→ **Description of the task**
When you write out the listing, keep every character and omit the pictures.

═════ Information supplied

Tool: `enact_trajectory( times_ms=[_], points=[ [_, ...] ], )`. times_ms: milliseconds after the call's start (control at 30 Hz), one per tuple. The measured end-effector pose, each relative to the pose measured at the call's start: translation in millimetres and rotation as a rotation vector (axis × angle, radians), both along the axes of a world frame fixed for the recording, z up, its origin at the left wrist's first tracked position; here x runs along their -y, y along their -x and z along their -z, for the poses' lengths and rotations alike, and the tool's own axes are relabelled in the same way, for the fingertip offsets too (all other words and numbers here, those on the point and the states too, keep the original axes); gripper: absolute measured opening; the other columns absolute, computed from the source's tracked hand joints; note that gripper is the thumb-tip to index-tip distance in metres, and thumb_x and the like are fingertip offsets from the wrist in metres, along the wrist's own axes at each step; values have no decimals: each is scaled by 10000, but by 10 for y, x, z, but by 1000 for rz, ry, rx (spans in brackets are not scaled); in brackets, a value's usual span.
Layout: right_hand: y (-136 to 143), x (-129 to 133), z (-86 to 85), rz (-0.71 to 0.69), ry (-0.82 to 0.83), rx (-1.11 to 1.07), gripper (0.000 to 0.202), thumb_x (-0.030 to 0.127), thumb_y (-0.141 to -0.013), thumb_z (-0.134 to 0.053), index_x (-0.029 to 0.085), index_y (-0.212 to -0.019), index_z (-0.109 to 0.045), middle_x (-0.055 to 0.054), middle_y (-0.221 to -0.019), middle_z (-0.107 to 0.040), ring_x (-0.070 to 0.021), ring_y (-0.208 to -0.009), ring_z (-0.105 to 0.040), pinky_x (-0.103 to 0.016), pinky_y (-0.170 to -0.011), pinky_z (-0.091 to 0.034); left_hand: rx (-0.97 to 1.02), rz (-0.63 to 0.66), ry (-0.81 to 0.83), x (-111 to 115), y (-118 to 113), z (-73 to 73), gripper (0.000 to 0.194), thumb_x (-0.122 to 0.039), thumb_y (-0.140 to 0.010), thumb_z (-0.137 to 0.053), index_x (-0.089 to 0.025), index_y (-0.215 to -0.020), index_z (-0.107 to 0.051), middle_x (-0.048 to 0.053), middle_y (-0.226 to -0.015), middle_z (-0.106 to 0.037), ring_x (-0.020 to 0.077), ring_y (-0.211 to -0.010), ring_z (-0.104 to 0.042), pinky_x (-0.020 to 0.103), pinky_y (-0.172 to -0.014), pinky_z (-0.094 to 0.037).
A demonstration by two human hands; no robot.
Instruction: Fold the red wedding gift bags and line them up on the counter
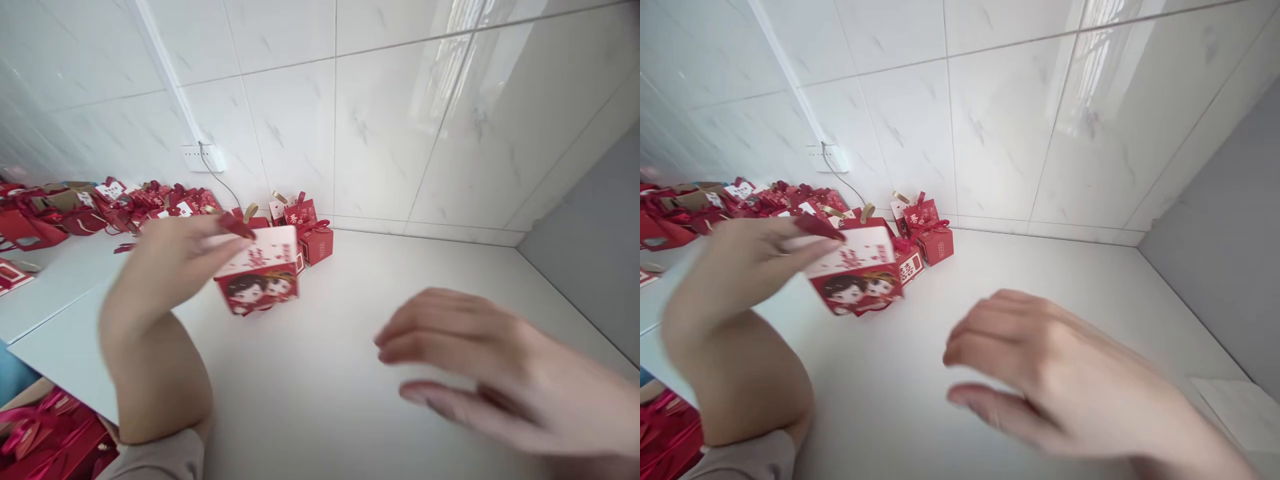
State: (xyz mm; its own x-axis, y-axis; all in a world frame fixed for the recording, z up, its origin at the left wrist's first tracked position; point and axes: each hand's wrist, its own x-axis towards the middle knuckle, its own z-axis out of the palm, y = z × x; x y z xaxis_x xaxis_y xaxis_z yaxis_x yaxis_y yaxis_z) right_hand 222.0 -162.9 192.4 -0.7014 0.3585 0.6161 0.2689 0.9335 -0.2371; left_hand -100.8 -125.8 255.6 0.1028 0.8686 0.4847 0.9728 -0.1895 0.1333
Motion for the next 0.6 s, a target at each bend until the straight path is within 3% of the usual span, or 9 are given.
enact_trajectory(
  times_ms=[100,200,367,500,600],
  points=[
    [100,-331,131,109,79,-114,292,251,-907,-606,234,-1198,-585,-117,-1244,-635,-246,-1166,-600,-385,-971,-513,23,276,260,-298,-426,237,263,-423,-837,-590,-200,-828,-731,-10,-750,-702,141,-693,-600,226,-619,-372],
    [241,-664,409,185,193,-287,341,270,-907,-594,244,-1239,-519,-109,-1327,-580,-259,-1256,-536,-439,-1035,-461,5,431,502,-515,-680,453,269,-396,-838,-579,-175,-718,-675,9,-672,-660,150,-631,-579,239,-556,-343],
    [372,-928,745,113,637,-310,174,315,-950,-518,226,-1092,-562,-43,-994,-697,-174,-882,-659,-306,-748,-531,25,512,602,-610,-703,619,270,-386,-857,-540,-177,-724,-649,-7,-629,-583,119,-559,-482,249,-508,-275],
    [386,-939,769,163,682,-324,203,350,-958,-497,200,-923,-629,-24,-861,-685,-146,-774,-607,-276,-705,-479,127,542,648,-632,-676,674,261,-386,-848,-536,-173,-765,-661,1,-649,-571,120,-575,-467,257,-513,-261],
    [394,-930,751,154,698,-337,209,373,-945,-519,197,-912,-628,-22,-850,-681,-142,-764,-596,-272,-705,-472,144,531,671,-651,-694,711,250,-390,-820,-557,-174,-708,-610,-12,-605,-500,113,-549,-409,262,-501,-228]
  ],
)
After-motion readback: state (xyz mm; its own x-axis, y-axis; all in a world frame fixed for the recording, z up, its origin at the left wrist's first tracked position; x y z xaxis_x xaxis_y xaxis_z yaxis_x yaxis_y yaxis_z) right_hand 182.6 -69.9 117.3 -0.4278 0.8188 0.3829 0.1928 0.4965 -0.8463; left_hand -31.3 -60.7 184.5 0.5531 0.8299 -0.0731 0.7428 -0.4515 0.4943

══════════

→ **Expected answer**
Tool: `enact_trajectory( times_ms=[_], points=[ [_, ...] ], )`. times_ms: milliseconds after the call's start (control at 30 Hz), one per tuple. The measured end-effector pose, each relative to the pose measured at the call's start: translation in millimetres and rotation as a rotation vector (axis × angle, radians), both along the axes of a world frame fixed for the recording, z up, its origin at the left wrist's first tracked position; here x runs along their -y, y along their -x and z along their -z, for the poses' lengths and rotations alike, and the tool's own axes are relabelled in the same way, for the fingertip offsets too (all other words and numbers here, those on the point and the states too, keep the original axes); gripper: absolute measured opening; the other columns absolute, computed from the source's tracked hand joints; note that gripper is the thumb-tip to index-tip distance in metres, and thumb_x and the like are fingertip offsets from the wrist in metres, along the wrist's own axes at each step; values have no decimals: each is scaled by 10000, but by 10 for y, x, z, but by 1000 for rz, ry, rx (spans in brackets are not scaled); in brackets, a value's usual span.
Layout: right_hand: y (-136 to 143), x (-129 to 133), z (-86 to 85), rz (-0.71 to 0.69), ry (-0.82 to 0.83), rx (-1.11 to 1.07), gripper (0.000 to 0.202), thumb_x (-0.030 to 0.127), thumb_y (-0.141 to -0.013), thumb_z (-0.134 to 0.053), index_x (-0.029 to 0.085), index_y (-0.212 to -0.019), index_z (-0.109 to 0.045), middle_x (-0.055 to 0.054), middle_y (-0.221 to -0.019), middle_z (-0.107 to 0.040), ring_x (-0.070 to 0.021), ring_y (-0.208 to -0.009), ring_z (-0.105 to 0.040), pinky_x (-0.103 to 0.016), pinky_y (-0.170 to -0.011), pinky_z (-0.091 to 0.034); left_hand: rx (-0.97 to 1.02), rz (-0.63 to 0.66), ry (-0.81 to 0.83), x (-111 to 115), y (-118 to 113), z (-73 to 73), gripper (0.000 to 0.194), thumb_x (-0.122 to 0.039), thumb_y (-0.140 to 0.010), thumb_z (-0.137 to 0.053), index_x (-0.089 to 0.025), index_y (-0.215 to -0.020), index_z (-0.107 to 0.051), middle_x (-0.048 to 0.053), middle_y (-0.226 to -0.015), middle_z (-0.106 to 0.037), ring_x (-0.020 to 0.077), ring_y (-0.211 to -0.010), ring_z (-0.104 to 0.042), pinky_x (-0.020 to 0.103), pinky_y (-0.172 to -0.014), pinky_z (-0.094 to 0.037).
A demonstration by two human hands; no robot.
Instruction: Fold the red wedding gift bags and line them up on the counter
State: (xyz mm; its own x-axis, y-axis; all in a world frame fixed for the recording, z up, its origin at the left wrist's first tracked position; point and axes: each hand's wrist, its own x-axis towards the middle knuckle, its own z-axis out of the palm, y = z × x; x y z xaxis_x xaxis_y xaxis_z yaxis_x yaxis_y yaxis_z) right_hand 222.0 -162.9 192.4 -0.7014 0.3585 0.6161 0.2689 0.9335 -0.2371; left_hand -100.8 -125.8 255.6 0.1028 0.8686 0.4847 0.9728 -0.1895 0.1333
Motion for the next 0.6 s, a target at each bend until the straight path is within 3% of the usual span, or 9 are given.
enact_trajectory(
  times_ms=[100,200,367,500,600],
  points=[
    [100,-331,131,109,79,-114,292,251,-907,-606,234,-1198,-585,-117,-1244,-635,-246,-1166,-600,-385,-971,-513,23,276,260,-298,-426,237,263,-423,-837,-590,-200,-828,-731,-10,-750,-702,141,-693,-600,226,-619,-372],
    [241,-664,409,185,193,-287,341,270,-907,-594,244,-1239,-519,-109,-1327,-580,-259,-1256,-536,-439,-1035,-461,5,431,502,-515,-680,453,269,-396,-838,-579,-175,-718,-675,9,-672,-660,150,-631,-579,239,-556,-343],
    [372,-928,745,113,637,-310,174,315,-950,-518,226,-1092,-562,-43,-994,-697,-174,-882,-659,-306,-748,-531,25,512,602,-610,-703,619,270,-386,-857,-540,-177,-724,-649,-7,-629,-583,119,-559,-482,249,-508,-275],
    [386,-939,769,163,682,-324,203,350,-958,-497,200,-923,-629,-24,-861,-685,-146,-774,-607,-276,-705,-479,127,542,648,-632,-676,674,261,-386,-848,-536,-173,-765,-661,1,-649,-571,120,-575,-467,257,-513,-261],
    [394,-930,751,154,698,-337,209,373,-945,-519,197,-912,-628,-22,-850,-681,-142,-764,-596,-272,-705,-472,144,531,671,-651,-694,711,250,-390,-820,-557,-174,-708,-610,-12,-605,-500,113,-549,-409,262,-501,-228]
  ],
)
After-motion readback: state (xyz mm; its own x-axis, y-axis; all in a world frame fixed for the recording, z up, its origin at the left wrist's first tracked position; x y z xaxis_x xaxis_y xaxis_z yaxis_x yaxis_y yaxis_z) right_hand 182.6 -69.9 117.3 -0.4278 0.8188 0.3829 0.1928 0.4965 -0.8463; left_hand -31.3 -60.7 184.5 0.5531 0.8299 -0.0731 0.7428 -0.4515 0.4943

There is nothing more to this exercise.